Try it:
Every line with "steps" in it should be copied from the data.

Given material:

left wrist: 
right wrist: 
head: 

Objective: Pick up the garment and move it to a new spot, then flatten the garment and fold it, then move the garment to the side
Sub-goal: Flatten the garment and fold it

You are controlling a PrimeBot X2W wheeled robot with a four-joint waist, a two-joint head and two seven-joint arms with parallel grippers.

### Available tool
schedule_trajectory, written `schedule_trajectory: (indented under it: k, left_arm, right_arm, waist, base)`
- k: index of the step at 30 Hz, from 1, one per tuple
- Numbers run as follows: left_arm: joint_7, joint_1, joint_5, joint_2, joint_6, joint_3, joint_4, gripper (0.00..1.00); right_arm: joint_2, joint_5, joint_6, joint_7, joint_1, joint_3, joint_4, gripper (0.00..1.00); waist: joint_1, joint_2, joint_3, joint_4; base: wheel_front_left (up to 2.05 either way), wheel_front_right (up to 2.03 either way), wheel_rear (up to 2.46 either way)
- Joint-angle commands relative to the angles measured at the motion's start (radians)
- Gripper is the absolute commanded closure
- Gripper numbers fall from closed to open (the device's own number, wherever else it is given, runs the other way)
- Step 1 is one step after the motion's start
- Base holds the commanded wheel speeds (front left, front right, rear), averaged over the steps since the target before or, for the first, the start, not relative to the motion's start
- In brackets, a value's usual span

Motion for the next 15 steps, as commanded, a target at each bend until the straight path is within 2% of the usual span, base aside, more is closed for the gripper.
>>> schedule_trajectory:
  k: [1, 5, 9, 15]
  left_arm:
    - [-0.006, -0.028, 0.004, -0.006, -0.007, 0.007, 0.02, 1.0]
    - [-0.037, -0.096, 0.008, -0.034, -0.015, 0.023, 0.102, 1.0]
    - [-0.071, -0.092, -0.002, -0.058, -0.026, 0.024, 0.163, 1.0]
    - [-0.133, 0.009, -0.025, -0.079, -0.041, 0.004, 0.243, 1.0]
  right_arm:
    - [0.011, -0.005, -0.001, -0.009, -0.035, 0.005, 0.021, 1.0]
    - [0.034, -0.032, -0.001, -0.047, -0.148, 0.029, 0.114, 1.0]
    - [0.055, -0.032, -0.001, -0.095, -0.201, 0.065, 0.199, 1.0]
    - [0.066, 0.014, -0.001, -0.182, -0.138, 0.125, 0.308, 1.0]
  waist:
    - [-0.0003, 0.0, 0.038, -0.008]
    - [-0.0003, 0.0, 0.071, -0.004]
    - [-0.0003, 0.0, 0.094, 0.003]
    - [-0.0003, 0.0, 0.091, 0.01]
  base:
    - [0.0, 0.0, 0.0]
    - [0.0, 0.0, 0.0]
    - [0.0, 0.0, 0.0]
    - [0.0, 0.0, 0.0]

Written solution:
- Base holds the commanded wheel speeds (front left, front right, rear), averaged over the steps since the target before or, for the first, the start, not relative to the motion's start
Motion for the next 15 steps, as commanded, a target at each bend until the straight path is within 2% of the usual span, base aside, more is closed for the gripper.

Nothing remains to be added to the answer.